> _EXERCISE_
The lines needed are those below that contain the word "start"; copy each one.

> _DATA EXCERPT_
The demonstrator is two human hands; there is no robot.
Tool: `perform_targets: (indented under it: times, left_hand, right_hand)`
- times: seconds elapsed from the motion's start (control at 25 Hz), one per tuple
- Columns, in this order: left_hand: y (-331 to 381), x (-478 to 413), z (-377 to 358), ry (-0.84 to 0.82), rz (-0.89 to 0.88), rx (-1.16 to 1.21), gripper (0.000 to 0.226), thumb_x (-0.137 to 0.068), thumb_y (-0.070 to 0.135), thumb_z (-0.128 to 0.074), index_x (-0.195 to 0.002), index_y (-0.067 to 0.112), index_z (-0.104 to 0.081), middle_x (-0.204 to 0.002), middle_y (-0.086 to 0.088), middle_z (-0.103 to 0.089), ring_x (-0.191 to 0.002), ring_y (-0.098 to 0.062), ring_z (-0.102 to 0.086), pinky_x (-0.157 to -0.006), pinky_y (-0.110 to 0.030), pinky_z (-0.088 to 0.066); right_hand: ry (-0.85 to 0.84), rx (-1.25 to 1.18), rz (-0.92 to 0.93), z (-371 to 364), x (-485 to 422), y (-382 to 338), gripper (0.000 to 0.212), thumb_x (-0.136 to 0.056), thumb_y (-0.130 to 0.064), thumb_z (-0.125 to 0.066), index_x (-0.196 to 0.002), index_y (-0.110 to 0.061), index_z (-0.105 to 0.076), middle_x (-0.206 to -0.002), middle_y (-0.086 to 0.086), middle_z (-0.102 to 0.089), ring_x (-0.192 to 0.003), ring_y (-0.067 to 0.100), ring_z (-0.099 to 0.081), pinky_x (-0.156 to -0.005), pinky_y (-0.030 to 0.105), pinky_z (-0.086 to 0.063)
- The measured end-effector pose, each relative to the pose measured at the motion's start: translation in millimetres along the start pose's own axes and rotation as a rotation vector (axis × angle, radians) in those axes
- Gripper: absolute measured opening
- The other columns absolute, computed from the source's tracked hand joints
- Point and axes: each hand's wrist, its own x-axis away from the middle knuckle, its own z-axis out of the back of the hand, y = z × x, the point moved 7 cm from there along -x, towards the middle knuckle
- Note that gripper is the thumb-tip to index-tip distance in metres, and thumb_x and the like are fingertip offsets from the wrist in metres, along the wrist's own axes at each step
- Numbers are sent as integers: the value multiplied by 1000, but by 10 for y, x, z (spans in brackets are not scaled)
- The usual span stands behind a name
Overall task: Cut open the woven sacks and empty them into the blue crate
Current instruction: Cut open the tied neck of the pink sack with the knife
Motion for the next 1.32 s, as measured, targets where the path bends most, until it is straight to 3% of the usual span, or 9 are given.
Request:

> _WRITTEN RESPONSE_
- times: seconds elapsed from the motion's start (control at 25 Hz), one per tuple
- The measured end-effector pose, each relative to the pose measured at the motion's start: translation in millimetres along the start pose's own axes and rotation as a rotation vector (axis × angle, radians) in those axes

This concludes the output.